Присев на пороге этого старинного здания, вход куда в былые дни «привратник важный преграждал», посетитель мог обозревать сверху вниз заброшенную деревню при живом воображении можно было представить, что деревенские хижины, сбегавшие вниз по крутому холму, были словно по волшебству внезапно задержаны на бегу и в причудливом беспорядке застыли на месте до наших дней. Так случилось бы, останови свою игру Амфион, когда дома, из которых должны были составиться древние Фивы, плясали под звуки его лиры. Но в душе такого зрителя грусть, навеянная видом заброшенной деревни, быстро одолевала шаловливые порывы фантазии. Построенные совсем просто, как строились шотландские жилища около столетия тому назад, хижины деревни почти все давно уже были покинуты провалившиеся крыши их почернели, а рухнувшие стены свидетельствовали, что запустение торжествует тут свою победу над нищетой. Поверх иных хижин, словно ребра скелетов, виднелись частично или полностью сохранившиеся глянцевитые от сажи стропила, и лишь в нескольких домах, кое-как еще прикрытых соломой, очевидно, жили люди. Впрочем, жильем эти дома назвать было трудно — дым очага, где на торфяном топливе готовили скудную пищу, выходил не только через трубу, как ему полагалось, но и через прочие щели в крыше. А тем временем природа, которая все изменяет и все обновляет, уже вытесняла и скрывала под буйной растительностью гибнувшие и пропадавшие следы человеческого труда. Тонкие подстриженные деревца, насаженные когда-то вокруг садиков, сделались высокими толстыми деревьями яблони и груши протягивали свои ветви далеко за пределы тесных дворов живые изгороди разрослись и стали густым непокорным кустарником, а заросли крапивы, болиголова и щавеля прикрывали обвалившиеся стены, словно стараясь поскорее превратить все это запустение в живописную лесную опушку.
Два строения в Сент-Ронане находились все-таки в довольно приличном состоянии: одно — существенно необходимое для духовного блага местных жителей, другое — для удобства путешественников. То были дом пастора и местный постоялый двор. О первом достаточно сказать, что он не представлял исключения из общего правила, которого, видимо, придерживаются шотландские помещики, отводя своим священникам не только самое дешевое, но и безобразнейшее и неудобнейшее жилье, до какого может только додуматься строительный гений. Пасторский дом располагал обычным количеством труб, а именно двумя: они торчали по обе стороны дома, словно ослиные уши, и, как всегда, плохо выполняли свое назначение. На случай непогоды и ветров имелось в нем обычное число щелей и отверстий, на которые обыкновенно сетует своим собратьям каждый наделенный бенефицием пресвитерианский пастырь в Шотландии. Для полноты картины прибавим, что, поскольку священник был холост, свиньи пользовались правом беспрепятственного доступа в сад и во двор, разбитые окна были заклеены оберточной бумагой, а запущенный и убогий с виду низенький домик, в котором жил разорившийся арендатор, не делал чести усадьбе человека, не только носившего сан священника, но бывшего также ученым и джентльменом, хотя отчасти и чудаком.

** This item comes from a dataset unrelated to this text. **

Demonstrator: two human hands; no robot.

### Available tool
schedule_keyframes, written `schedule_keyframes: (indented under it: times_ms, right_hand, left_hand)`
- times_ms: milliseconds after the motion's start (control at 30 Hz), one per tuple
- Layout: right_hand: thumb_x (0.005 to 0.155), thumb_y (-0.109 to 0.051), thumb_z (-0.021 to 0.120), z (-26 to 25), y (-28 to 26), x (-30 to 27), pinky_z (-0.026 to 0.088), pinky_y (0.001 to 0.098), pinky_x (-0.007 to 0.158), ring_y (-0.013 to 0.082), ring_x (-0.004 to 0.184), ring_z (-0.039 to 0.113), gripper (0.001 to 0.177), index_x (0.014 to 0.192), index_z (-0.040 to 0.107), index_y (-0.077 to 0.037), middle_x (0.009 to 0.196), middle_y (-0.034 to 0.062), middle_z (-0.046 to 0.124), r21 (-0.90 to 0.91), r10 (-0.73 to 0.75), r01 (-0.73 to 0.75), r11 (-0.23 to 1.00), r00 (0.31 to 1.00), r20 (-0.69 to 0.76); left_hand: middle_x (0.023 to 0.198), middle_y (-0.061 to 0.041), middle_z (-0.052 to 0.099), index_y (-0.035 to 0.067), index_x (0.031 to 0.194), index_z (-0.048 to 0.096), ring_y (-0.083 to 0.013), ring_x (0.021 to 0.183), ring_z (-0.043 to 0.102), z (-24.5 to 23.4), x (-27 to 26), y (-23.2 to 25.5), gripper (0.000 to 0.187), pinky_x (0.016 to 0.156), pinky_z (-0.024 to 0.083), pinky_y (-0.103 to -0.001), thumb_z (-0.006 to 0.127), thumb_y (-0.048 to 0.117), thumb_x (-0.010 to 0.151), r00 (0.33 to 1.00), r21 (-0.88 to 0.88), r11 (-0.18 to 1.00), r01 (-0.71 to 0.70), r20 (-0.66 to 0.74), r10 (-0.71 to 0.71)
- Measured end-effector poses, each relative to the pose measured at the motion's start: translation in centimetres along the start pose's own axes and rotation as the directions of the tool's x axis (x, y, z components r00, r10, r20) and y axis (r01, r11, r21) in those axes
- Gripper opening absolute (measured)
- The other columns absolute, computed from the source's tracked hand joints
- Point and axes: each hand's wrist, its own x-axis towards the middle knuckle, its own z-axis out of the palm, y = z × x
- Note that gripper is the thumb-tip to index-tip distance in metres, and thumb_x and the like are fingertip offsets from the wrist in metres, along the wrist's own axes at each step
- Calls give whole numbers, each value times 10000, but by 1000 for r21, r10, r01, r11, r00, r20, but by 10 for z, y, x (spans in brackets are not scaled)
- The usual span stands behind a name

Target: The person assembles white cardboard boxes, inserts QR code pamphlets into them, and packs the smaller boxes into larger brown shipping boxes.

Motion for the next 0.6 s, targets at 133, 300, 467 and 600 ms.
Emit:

Рядом стояла церковь святого Ронана — небольшое старинное здание с земляным полом, уставленное жалкими скамейками, в свое время сделанными из резного дуба, но заботливо чиненными и перечиненными простыми еловыми досками. Однако снаружи церковь отличалась изящными очертаниями, потому что была построена еще в католические времена, а ведь архитектуре католиков нельзя отказать в той привлекательности, которой мы, как добрые протестанты, не находим в их учении.